PROLOGUE

Sur la Grand' Place d'Aalana, la vie grouille, la vie chante, comme le vent et comme le temps. Ce temps qui n'avait pas la même emprise sur eux que sur les hommes, le temps qui n'avait pas d'emprise sur lui.

Lui? C'était un homme des plus mystérieux, un homme du passé.

Un homme qui profitait de la vie de ce jour de soleil et de marché, assit sur les marches de la grande fontaine, il observait les gens.

Les marchands qui vendaient les mérites de leur marchandise, le forgeron qui battait le fer et la mesure pour faire du métal vulgaire une magnifique dague – paraît-il pour une cérémonie de mariage -, les sculpteurs occupés à tailler dans la roche et les pierres précieuses une scène en hommage à ceux qui devaient être représentés ci-dessus… Les passants qui flânaient, les enfants qui jouaient.
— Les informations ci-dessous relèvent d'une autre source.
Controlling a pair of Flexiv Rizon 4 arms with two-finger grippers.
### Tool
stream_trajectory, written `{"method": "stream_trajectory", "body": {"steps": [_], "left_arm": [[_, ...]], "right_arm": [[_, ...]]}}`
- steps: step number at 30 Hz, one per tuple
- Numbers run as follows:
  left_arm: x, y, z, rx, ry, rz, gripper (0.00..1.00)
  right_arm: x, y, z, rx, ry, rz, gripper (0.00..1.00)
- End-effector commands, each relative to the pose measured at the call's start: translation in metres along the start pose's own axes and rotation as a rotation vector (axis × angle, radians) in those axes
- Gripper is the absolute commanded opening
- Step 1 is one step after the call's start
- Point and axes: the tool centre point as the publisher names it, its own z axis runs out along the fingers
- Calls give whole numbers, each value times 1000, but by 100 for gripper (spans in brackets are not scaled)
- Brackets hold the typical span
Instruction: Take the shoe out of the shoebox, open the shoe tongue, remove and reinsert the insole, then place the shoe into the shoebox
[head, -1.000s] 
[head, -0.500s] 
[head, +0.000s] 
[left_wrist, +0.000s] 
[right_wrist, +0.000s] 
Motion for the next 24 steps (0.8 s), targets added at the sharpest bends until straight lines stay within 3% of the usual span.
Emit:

En ce jour de printemps dans une ère de paix, Aalana n'était pas la capitale d'Aodhan pour rien. Les Dieux se réunissaient avec le Roi pour d'éventuelles affaires à régler, les Disciples demeuraient aux Tours Divines pour surveiller l'horizon à l'affut de la moindre menace… Non, vraiment, tout allait si bien… Une ère de paix qu'ils devaient à de nombreuses choses, de nombreux actes, de nombreuses personnes.

Les yeux cernés du vieillard semblaient se perdre dans le vide, mais en rien cela ne troublait la tranquillité de son visage buriné par les années.

La seule chose qui le troubla fut simplement un petit ballon qui lui tapa sur le pied, alors que des enfants jouaient entre eux. Sans doute la balle leur avait-elle échappé, et avait roulé jusqu'à lui. Il n'en prit pas la mouche pour autant, au contraire, un large sourire étira un peu plus les rides de son visage.

Les enfants arrivèrent près de lui, certains avaient l'air bien penaud devant le vieil homme.

Un homme qui, par le passé, avait dû être de grande taille, par la courbature de son dos, des yeux fins et d'un bleu pénétrant, longue barbe et longue chevelure que le temps avait blanchit, pour n'en faire qu'une cascade de fils d'argents.

"J'suis désolé, m'sieur, j'ai pas rattrapé le ballon et… Commença un enfant.

-Ho… Ce n'est rien. Déclara le vieil homme. Quelle personne serais-je si j'empêchais la jeunesse de s'amuser?

-Monsieur… Vous me racontez une histoire?"

La voix de la petite fille du groupe fit pivoter les yeux du vieil homme, qui regarda l'enfant qui tendait les bras vers lui.

Dans un mouvement doux, il tira les mains de ses longues manches pour attraper la petite, et la placer sur ses genoux, la tenant contre lui, il regarda les autres enfants s'asseoir et eut un nouveau sourire. Le temps avait encore accentué une chose chez les Aodhiens. Leur passion pour les récits de leur glorieux passé.

"Monsieur? C'est pour qui les statues? S'enquit la petite fille.

-C'est un hommage pour les personnes dont je vais vous raconter l'histoire. Quelque chose, une histoire qui remonte à très loin, à l'époque où j'étais encore jeune et fringuant, et où les Onze Royaumes, non… Les Trois Mondes, se trouvaient être dans une situation plus fragile que jamais. Ecoutez, les enfants… L'Histoire des Héros du Passé."